On June 3, a London-based blockchain team released a paper titled "Revisiting Transactional Statistics of High-scalability Blockchain", claiming that the current throughput of EOS.IO is only 34 TPS, Tezos (XTZ) is 0.43 TPS, and Ripple (XRP) is 15 TPS.

Daniel Larimer: Author Misuses Throughput Definition

Larimer expressed in a blog post on the 11th that the paper collected a lot of data, but readers must question the completeness of the paper, as it attempts to redefine TPS as "the amount of valuable work a system can process." Larimer believes TPS has three potential definitions:

  1. How many transactions a system can handle
  2. How many transactions a system actually processes
  3. Only counting transactions you deem valuable

Larimer's dissatisfaction lies in the fact that the author clearly calculated the TPS of each project based on the third definition, arguing that evaluating system scalability should not differentiate between "valuable" and "non-valuable" transactions.

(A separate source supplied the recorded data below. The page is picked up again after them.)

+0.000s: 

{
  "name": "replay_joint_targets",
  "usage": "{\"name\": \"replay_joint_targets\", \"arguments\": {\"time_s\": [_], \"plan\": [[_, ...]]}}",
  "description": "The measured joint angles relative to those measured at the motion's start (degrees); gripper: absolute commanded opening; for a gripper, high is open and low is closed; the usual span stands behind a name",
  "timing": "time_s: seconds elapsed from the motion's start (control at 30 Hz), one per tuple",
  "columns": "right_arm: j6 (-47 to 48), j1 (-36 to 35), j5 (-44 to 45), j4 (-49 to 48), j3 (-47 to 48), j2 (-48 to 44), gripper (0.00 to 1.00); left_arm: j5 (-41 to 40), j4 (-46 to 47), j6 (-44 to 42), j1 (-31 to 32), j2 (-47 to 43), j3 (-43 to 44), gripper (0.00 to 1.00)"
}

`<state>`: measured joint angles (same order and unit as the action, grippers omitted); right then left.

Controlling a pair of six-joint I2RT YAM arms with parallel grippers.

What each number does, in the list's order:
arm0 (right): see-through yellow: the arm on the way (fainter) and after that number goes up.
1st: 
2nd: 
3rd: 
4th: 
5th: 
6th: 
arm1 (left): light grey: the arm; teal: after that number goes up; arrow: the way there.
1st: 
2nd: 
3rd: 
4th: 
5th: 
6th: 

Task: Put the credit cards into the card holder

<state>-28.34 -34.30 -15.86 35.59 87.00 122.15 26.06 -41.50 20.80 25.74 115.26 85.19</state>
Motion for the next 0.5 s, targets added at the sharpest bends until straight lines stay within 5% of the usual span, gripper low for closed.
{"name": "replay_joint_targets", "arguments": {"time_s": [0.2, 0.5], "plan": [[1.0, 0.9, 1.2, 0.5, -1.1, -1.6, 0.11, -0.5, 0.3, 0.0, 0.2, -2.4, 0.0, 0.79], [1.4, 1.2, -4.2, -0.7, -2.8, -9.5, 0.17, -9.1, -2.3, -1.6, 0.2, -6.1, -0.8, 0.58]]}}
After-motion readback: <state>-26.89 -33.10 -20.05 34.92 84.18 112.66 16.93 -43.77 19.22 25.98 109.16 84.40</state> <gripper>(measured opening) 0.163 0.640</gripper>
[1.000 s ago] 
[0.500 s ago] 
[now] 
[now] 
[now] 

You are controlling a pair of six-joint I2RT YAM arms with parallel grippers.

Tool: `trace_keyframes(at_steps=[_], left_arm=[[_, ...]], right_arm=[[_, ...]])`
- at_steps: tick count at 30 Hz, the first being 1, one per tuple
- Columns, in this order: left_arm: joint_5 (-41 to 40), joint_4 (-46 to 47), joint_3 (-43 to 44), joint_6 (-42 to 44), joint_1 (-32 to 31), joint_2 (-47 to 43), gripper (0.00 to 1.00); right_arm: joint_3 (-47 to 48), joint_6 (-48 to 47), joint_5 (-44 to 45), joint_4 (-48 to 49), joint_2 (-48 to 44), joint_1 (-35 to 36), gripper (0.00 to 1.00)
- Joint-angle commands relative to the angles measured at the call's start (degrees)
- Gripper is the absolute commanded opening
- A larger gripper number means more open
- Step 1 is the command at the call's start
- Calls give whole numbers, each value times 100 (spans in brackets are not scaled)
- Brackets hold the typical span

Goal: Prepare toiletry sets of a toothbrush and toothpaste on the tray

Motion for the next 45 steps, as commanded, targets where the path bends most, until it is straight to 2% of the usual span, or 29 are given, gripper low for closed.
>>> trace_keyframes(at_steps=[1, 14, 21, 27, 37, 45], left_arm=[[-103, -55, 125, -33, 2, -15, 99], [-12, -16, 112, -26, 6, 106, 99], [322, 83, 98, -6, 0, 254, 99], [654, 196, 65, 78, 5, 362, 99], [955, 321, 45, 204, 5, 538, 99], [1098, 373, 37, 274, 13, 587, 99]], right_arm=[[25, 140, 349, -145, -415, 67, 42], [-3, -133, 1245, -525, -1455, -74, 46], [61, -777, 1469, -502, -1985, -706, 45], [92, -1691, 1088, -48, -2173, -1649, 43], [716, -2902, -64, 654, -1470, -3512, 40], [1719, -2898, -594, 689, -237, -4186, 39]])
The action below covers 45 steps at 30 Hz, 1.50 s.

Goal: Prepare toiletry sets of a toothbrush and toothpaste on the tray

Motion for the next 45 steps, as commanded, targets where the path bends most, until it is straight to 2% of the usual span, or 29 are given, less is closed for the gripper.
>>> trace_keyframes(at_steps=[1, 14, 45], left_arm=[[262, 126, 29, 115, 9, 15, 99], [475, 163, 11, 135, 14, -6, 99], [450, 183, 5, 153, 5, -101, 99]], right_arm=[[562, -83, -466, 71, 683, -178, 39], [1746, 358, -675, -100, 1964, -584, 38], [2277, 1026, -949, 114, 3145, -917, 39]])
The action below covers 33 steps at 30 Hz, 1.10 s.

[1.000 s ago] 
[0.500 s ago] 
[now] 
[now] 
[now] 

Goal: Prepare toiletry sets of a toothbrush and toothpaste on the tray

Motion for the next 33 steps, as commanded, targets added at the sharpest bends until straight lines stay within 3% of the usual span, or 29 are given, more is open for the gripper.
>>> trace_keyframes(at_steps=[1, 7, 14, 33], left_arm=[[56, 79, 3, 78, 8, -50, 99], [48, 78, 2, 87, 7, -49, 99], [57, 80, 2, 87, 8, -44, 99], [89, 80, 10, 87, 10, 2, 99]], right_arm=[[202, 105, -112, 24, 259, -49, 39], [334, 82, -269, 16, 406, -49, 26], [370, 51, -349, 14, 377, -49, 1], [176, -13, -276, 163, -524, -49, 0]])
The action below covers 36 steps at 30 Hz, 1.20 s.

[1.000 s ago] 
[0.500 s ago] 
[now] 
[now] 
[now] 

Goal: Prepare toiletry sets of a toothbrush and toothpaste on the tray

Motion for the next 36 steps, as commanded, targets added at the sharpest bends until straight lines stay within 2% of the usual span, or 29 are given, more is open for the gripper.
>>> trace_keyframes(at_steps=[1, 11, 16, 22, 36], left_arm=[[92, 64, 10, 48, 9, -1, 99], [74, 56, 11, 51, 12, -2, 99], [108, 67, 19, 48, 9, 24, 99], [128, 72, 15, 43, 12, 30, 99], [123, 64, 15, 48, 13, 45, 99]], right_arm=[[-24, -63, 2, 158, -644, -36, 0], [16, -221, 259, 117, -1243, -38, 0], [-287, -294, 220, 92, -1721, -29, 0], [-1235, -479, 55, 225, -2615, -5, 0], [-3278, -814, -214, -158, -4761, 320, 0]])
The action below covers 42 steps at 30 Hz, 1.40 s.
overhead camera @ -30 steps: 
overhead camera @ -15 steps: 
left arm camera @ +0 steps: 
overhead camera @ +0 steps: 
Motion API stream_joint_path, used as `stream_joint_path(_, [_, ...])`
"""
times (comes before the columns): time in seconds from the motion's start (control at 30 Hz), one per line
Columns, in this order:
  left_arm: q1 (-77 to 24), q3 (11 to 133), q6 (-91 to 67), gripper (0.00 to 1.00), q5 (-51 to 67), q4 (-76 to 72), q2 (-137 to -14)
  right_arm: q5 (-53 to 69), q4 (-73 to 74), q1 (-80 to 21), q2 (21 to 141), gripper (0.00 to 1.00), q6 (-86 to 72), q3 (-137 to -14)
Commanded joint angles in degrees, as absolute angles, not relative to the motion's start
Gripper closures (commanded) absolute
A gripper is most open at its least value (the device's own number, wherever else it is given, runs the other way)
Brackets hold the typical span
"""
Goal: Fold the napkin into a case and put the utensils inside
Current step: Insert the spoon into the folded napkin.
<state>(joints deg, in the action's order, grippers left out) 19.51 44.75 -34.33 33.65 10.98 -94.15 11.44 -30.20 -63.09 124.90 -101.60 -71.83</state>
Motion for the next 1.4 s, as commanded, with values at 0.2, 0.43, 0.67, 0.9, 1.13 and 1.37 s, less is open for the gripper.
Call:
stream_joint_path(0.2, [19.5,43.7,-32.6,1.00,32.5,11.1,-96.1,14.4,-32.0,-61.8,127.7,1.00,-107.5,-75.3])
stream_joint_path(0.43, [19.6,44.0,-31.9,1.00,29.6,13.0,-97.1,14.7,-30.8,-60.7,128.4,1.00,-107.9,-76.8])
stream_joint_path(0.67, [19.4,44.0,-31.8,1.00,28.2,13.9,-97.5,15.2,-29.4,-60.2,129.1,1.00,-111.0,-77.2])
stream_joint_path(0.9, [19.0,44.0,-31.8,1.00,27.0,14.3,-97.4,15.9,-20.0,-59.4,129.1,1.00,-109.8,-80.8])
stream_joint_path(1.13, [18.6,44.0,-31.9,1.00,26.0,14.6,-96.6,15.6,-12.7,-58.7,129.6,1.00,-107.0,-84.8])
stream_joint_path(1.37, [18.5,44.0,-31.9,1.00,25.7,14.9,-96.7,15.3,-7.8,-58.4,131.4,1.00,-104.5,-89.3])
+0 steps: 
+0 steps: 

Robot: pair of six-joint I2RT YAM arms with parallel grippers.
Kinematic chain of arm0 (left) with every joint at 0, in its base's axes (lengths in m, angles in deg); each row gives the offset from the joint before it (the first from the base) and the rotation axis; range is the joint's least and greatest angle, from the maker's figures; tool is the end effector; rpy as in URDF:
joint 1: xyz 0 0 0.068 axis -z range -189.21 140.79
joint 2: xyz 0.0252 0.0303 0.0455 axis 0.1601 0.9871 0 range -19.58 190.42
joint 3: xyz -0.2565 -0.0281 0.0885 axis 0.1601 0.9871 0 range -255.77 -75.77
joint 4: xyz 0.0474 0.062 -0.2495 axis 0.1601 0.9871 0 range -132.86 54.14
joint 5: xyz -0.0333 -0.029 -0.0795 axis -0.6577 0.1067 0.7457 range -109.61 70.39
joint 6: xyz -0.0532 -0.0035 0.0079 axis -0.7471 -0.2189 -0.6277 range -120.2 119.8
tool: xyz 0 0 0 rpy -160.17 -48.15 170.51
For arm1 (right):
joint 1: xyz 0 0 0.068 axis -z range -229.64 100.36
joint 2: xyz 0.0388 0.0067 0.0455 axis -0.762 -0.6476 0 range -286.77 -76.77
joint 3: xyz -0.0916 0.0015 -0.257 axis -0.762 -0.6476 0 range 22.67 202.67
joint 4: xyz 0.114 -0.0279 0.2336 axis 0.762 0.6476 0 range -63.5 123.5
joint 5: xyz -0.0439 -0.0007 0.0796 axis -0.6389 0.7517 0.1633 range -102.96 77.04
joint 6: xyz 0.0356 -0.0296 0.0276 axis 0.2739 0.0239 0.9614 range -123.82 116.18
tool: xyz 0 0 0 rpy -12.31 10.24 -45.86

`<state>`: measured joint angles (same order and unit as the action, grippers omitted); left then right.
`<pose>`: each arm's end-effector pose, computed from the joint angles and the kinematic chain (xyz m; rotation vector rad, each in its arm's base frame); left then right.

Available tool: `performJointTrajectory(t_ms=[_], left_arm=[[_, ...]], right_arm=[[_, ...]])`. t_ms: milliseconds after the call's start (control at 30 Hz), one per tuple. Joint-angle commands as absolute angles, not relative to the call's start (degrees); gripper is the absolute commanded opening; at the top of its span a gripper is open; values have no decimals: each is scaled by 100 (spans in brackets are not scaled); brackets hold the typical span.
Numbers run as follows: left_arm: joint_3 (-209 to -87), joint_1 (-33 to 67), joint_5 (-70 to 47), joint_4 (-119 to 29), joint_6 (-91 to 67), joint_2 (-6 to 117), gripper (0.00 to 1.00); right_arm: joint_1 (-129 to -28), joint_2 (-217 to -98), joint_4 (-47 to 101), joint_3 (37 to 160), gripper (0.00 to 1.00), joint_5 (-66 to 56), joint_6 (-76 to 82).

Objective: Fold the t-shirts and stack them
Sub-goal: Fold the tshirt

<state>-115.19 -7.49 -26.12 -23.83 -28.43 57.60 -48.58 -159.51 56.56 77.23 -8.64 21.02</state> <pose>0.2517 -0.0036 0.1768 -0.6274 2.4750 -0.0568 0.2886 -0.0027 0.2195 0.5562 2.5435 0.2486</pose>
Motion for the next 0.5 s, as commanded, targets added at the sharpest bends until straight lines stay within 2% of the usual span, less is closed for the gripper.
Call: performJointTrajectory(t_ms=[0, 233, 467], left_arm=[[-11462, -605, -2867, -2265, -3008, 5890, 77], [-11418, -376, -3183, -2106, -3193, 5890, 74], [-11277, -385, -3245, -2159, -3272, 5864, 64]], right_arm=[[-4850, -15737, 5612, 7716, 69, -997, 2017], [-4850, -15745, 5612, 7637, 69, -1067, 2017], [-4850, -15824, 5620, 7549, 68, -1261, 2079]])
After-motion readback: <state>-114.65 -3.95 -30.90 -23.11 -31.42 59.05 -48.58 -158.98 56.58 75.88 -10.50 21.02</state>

Valueless Transactions on the EOS Chain

In November last year, the EOS-based project EIDOS distributed a large number of airdrops, causing 80% of transactions on the EOS mainnet to be related to this airdrop, leading to a surge in on-chain CPU resources, making normal transactions and DApp usage difficult. With EOS's feeless transaction model, the chain is more susceptible to being flooded with low-value transactions like gambling, airdrops, and spam.

Larimer explained:

Scalability, literally, refers to the capability to scale, so we should not concern ourselves with what that capability actually does or how it is used. From this, we can conclude that EOSIO has scalability, and that capability is unrelated to how users use it.

Larimer believes this paper is biased, pointing out that the author had received donations from the Ethereum Foundation in the past while researching Ethereum's transaction fee model, possibly intentionally excluding Ethereum from the comparison in the report. Larimer concluded by criticizing:

In any case, even if the author's definition of TPS is unclear, even if Ethereum is completely unaffected by spam, gambling games, and airdrops, 34 TPS would still be twice as much as Ethereum's.